What to produce
In the listing that follows, how many lines include the word "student"? Only the number is wanted.

+ + + +

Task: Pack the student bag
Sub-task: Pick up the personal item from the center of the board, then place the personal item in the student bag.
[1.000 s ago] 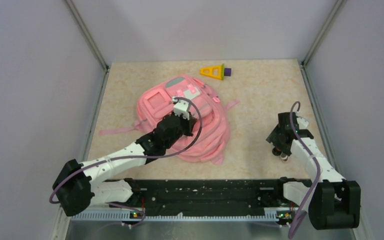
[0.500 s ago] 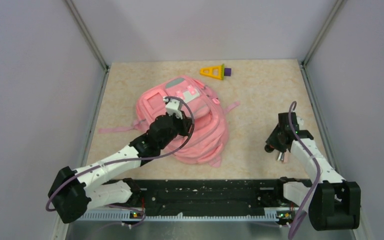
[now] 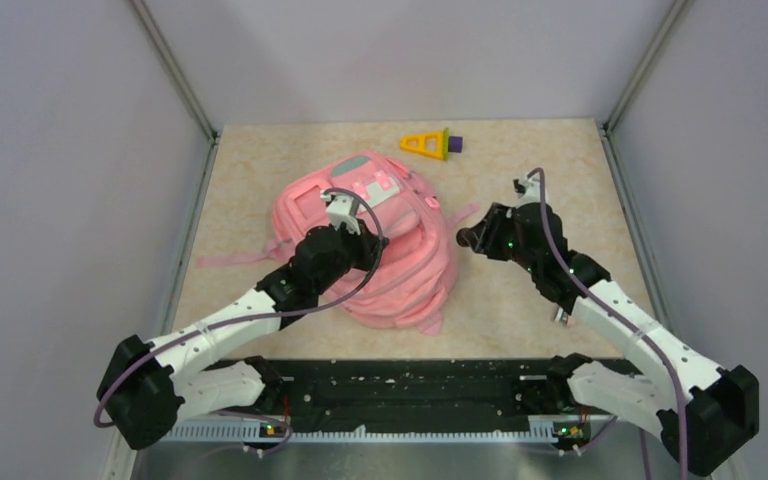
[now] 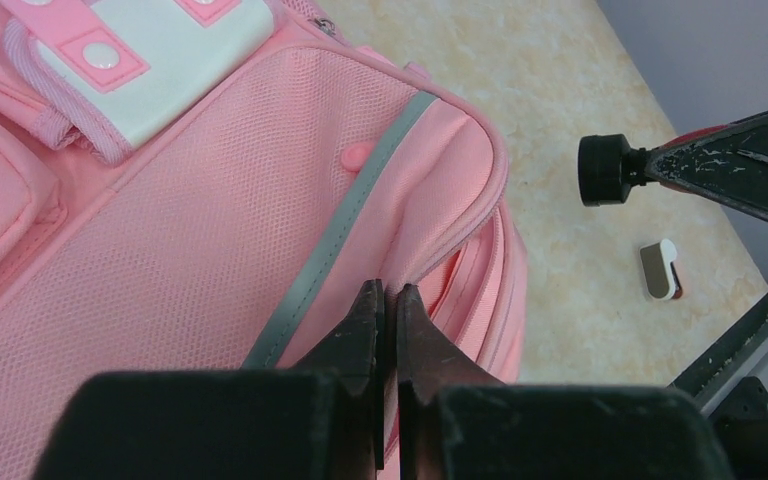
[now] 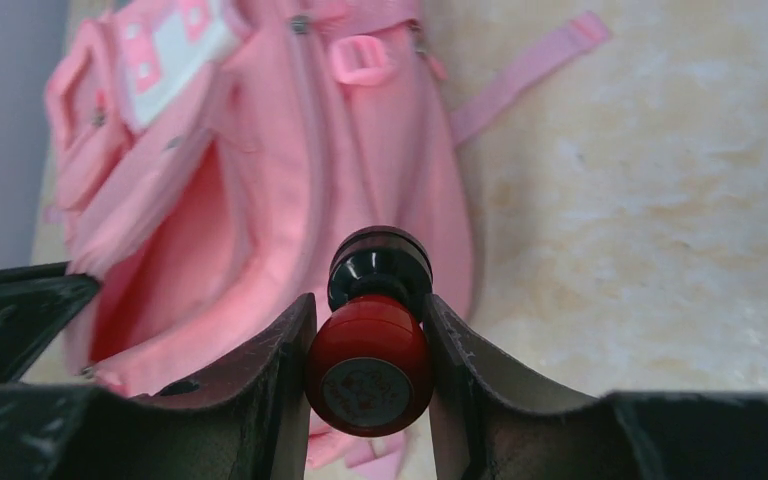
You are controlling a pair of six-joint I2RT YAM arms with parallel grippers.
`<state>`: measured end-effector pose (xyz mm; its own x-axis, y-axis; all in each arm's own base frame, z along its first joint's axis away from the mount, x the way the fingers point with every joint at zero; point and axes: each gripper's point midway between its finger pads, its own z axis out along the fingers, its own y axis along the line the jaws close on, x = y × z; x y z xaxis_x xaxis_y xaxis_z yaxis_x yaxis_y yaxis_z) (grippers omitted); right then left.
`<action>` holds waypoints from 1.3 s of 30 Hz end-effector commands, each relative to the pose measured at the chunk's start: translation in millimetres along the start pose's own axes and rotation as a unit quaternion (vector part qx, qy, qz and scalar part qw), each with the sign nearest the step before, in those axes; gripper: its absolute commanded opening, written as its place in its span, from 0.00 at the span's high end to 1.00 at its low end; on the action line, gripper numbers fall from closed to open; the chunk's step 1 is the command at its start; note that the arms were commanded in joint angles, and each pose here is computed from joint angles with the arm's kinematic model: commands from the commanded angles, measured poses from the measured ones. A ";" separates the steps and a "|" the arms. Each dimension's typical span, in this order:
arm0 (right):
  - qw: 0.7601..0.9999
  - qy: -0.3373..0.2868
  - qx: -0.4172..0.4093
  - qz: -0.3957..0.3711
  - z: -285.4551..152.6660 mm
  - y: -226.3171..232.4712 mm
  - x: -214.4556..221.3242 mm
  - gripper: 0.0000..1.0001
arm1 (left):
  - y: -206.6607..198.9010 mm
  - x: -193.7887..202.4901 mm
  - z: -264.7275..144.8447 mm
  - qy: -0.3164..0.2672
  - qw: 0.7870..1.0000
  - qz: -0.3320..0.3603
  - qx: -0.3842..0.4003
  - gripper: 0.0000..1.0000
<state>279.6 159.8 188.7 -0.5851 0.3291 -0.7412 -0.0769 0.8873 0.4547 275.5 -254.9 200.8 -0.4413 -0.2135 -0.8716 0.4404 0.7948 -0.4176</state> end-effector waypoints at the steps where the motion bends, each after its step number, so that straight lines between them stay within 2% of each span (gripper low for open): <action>1: 0.990 -0.083 -0.114 -0.014 0.5 73.0 -37.9 1.00 | -20.8 -51.8 -4.5 -0.071 0.997 -0.036 0.023 1.00; 5: 0.979 -0.095 -0.181 -0.021 5.1 111.2 -32.4 1.00 | -18.8 -53.7 -5.4 -0.075 0.996 -0.042 0.017 1.00; 11: 0.972 -0.079 -0.220 -0.025 15.8 140.7 -9.8 1.00 | -19.2 -53.1 -4.7 -0.067 0.997 -0.042 0.014 1.00; 17: 0.973 -0.072 -0.213 -0.039 37.3 142.5 18.7 1.00 | -23.7 -57.4 -7.5 -0.072 0.996 -0.053 0.023 1.00; 23: 0.975 -0.108 -0.170 -0.096 61.9 134.4 47.4 1.00 | -29.3 -61.3 -7.1 -0.076 0.995 -0.062 0.034 1.00; 28: 0.973 -0.124 -0.168 -0.102 81.0 135.0 67.9 1.00 | -31.7 -61.3 -7.3 -0.074 0.995 -0.061 0.040 1.00; 35: 0.964 -0.167 -0.165 -0.129 102.3 150.6 58.4 1.00 | -28.4 -57.9 -9.3 -0.070 0.995 -0.061 0.034 1.00; 37: 0.961 -0.170 -0.159 -0.147 107.2 154.4 55.5 0.95 | -27.3 -57.1 -10.0 -0.069 0.995 -0.061 0.031 1.00; 39: 0.959 -0.169 -0.156 -0.165 109.0 156.0 54.8 0.84 | -25.8 -57.2 -9.9 -0.069 0.995 -0.060 0.027 1.00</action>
<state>309.4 345.8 150.1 -0.2771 0.2177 -0.9358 -0.4799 0.8124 0.3311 274.9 -255.6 205.2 -0.4800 -0.2621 -0.8372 0.3996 0.7843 -0.4746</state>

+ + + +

Answer to the exercise
2